Many others have knit the Align Mitts successfully so the mistake is mine and not the fault of the designer. I did think to knit an inch cuff of ribbing to keep the stockinette portion from rolling up along the bottom edges. The mitts don't take much yarn and would be easy to size up or down. I like their tailored non-fussy look. I will probably knit them again as the pattern is well suited to leftover fingering weight yarn. Other yarns could be substituted and the stitch count changed. The designer made a few suggestions on how to do this on the pattern page. I used Entice Yarn by Hazel Knits that was leftover from the Shallows cowl. The yarn is lovely around the neck or to wear on the hands.

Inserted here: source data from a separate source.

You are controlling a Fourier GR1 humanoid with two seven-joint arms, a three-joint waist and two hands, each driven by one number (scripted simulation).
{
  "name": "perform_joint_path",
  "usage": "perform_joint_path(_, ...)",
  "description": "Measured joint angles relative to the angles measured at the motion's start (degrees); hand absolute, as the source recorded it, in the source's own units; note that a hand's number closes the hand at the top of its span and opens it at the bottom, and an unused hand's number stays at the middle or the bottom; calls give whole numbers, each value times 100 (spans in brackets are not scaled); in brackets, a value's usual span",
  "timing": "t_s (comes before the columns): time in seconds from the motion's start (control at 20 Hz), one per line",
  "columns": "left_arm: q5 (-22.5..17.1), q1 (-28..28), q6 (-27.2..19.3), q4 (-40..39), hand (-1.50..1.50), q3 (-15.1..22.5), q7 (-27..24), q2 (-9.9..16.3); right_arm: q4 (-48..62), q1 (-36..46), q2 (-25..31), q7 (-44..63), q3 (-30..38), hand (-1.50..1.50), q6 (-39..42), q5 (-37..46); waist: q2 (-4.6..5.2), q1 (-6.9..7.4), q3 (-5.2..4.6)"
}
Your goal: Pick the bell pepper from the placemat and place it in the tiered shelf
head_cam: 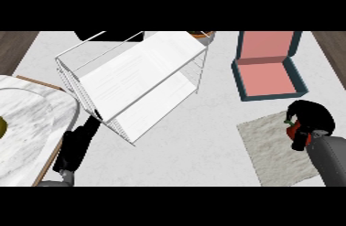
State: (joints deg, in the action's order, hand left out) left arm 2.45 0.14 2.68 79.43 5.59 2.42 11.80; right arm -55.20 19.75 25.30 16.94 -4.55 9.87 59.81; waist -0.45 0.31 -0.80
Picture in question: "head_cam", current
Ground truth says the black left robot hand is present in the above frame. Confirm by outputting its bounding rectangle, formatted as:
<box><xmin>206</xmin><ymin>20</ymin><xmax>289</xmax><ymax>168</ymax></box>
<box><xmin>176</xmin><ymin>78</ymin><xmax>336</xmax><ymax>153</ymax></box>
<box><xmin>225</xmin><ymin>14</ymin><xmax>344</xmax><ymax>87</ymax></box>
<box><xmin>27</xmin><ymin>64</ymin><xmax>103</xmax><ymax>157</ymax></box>
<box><xmin>52</xmin><ymin>115</ymin><xmax>103</xmax><ymax>173</ymax></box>

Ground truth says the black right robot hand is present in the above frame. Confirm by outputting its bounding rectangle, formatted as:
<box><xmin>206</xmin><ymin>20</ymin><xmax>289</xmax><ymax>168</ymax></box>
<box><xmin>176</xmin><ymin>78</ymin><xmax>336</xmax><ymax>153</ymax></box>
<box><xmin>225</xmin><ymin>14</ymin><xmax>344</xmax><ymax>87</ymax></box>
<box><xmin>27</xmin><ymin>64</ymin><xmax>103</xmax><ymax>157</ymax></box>
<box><xmin>286</xmin><ymin>99</ymin><xmax>338</xmax><ymax>152</ymax></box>

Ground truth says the red bell pepper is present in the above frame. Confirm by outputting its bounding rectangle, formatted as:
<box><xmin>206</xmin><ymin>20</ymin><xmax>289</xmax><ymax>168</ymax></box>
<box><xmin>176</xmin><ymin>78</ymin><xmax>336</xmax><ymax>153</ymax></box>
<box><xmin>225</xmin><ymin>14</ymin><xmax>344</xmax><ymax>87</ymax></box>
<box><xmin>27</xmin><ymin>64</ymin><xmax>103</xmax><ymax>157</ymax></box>
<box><xmin>283</xmin><ymin>119</ymin><xmax>314</xmax><ymax>147</ymax></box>

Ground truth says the beige placemat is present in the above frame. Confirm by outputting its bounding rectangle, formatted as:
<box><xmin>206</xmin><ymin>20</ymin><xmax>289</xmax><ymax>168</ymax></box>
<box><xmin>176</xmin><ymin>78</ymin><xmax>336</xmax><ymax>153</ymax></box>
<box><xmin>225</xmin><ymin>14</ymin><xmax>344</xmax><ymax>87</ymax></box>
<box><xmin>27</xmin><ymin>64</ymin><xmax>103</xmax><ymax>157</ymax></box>
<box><xmin>236</xmin><ymin>110</ymin><xmax>327</xmax><ymax>188</ymax></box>

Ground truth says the white marble plate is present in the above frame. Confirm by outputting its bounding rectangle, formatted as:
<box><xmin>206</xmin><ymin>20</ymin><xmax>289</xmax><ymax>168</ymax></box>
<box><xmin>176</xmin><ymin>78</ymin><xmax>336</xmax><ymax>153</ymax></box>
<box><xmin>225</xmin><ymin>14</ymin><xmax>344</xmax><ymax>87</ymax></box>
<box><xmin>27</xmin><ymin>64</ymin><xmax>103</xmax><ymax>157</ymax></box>
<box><xmin>0</xmin><ymin>74</ymin><xmax>82</xmax><ymax>188</ymax></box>

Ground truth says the olive green fruit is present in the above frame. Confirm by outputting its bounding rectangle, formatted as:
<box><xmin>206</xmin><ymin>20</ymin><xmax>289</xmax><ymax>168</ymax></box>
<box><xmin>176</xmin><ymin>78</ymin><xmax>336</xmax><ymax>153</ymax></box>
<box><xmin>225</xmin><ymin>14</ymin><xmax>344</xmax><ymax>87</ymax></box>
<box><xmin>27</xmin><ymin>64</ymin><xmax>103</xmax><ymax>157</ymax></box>
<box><xmin>0</xmin><ymin>115</ymin><xmax>9</xmax><ymax>140</ymax></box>

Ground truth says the teal and pink open box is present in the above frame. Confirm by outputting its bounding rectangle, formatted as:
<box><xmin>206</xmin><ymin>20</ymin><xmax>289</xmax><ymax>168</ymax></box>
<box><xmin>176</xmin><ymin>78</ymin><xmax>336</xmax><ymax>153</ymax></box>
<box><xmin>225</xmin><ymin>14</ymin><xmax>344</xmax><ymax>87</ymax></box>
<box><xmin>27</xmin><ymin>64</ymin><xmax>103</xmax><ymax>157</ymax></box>
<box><xmin>230</xmin><ymin>30</ymin><xmax>311</xmax><ymax>102</ymax></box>

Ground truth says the white wire tiered shelf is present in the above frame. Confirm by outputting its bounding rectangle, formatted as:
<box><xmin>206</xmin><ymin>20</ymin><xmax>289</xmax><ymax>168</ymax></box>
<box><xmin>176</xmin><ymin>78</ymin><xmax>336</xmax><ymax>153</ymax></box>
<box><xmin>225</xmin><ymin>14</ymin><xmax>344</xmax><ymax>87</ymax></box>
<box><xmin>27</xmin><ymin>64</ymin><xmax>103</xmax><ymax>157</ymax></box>
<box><xmin>55</xmin><ymin>30</ymin><xmax>212</xmax><ymax>147</ymax></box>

My first inclination was to rip out the second mitt and reknit it so the two would be a perfect match. Indeed, I think of ripping and re-knitting as getting more value and enjoyment from the yarn. I have ripped out sweaters because I knew they weren't going to fit. I have ripped out lace patterns in order to maintain the melodic rhythm of the stitch patterns. I stand by the idea that if, I don't like a mistake now, I won't like it ten stitches, ten rows, or ten inches of knitting later. I have fixed and fudged all kinds of mistakes.
Earlier this week I happened to have a conversation about perfection with an acquaintance. I didn't know the woman well enough to offer advice so I listened as she stated her home would never measure up to the newly built new homes of her friends. I countered with my thoughts on accepting less than perfection when celebrating the winter holidays. When I got home, I looked up the dictionary definition for perfect. My old hard copy of the American Heritage Dictionary listed eight definitions for the word used an adjective, two for usage as a noun, and several more about verb usage and verb tense. Only once did the dictionary define "perfect" as being without defect or blemish. Other notations in the list included the following: lacking nothing essential to the whole, completely suited for a purpose, excellent and delightful. More over, some of the word origin comes from a Latin participle meaning "to finish" or "to do."
I decided not to redo these mitts. They are very warm and comfortable. They fit well and are sturdily made. I wove the ends in with care and the cuff won't roll up out of my sleeve. And for heaven's sake, they are made of merino, cashmere, and nylon yarn that is perfectly delightful next to the skin.
Perhaps you will join me as I raise my knitting needles high and salute whole and delightful perfection!